SIMD struggles, seeking solutions (with KangarooTwelve.jl)

tecosaur · November 4, 2023, 7:40pm

A bit ago I mentioned a new hashing library I have been working on:

After a huge amount of effort, I’ve just managed to make the “simple” single-threaded version (k12_singlethreaded) zero-alloc and only off the C performance by a factor of 2 (I’m seeing ~1.5 GB/s, should be seeing 3-4 GB/s).

One feature that should help make up the gap is SIMD. I’ve been trying to use SIMD.jl to accelerate the parallel branches of the hashing, however despite my best efforts so far, the SIMD take is:

Slower
Sometimes incorrect

To show this, here’s a quick example:

(KangarooTwelve) julia> bitpattern(num::Int) = Iterators.take(Iterators.cycle(0x00:0xfa), num) |> collect
bitpattern (generic function with 1 method)

(KangarooTwelve) julia> data = bitpattern(17^7);

(KangarooTwelve) julia> @time k12_singlethreaded(data, UInt8[])
  0.238118 seconds (2 allocations: 64 bytes)
0x05d354e539382fe58260c271776a39a4

(KangarooTwelve) julia> @time k12_singlethreaded_simd(data, UInt8[])
  0.977218 seconds (25.05 k allocations: 11.464 MiB)
0x05d354e539382fe58260c271776a39a4

We can make the SIMD version faster (new time: ~0.6s) by adding @inline to the rol64 inner function within keccak_p1600, however then the results are non-deterministic .

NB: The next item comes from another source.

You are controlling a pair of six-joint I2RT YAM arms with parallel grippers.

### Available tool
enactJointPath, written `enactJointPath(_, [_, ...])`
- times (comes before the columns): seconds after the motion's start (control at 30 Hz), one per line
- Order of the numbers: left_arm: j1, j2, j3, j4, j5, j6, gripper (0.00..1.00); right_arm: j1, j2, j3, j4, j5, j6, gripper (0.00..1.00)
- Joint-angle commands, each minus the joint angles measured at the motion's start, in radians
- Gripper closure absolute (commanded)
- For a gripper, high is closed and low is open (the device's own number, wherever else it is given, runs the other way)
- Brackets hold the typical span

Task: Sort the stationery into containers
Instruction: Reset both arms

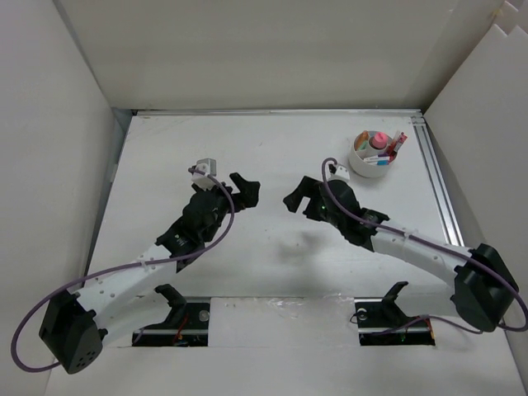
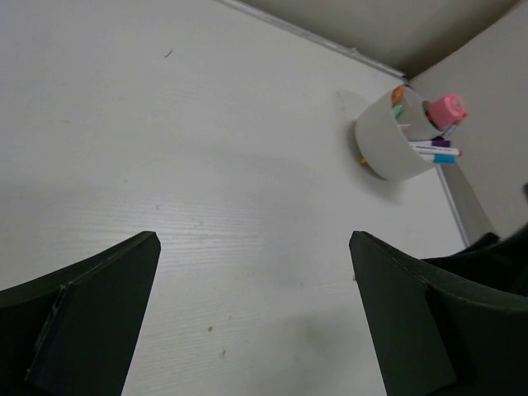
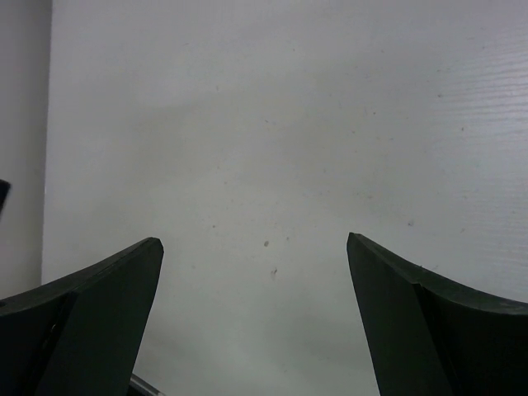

I’d hugely appreciate any help getting this closer to the performance of the C/Rust implementations floating around, and getting SIMD working .

Zentrik · November 4, 2023, 11:03pm

I haven’t looked at the code in much detail but I would note SIMD.jl can generate pretty bad code especially compared to established x86 c++ simd libraries. Also, I wonder if your ntuple constructions are generating nice code, e.g. in some instances they certainly don’t Specialize `setindex` for isbits `Tuple`s and `_totuple` for isbits `NTuple`s by Zentrik · Pull Request #51748 · JuliaLang/julia · GitHub.

kristoffer.carlsson · November 6, 2023, 12:19pm

One thing that SIMD.jl do different compared to libraries that do native assembly code is that SIMD.jl creates target independent LLVM IR and it relies on LLVM to do the optimization and selection of the actual intrinsics that will run on the native machine. This means that code written with SIMD.jl is portable but if LLVM does not do that great of a job with the assembly generation it will end up slower than hand picked machine specific intrinsics.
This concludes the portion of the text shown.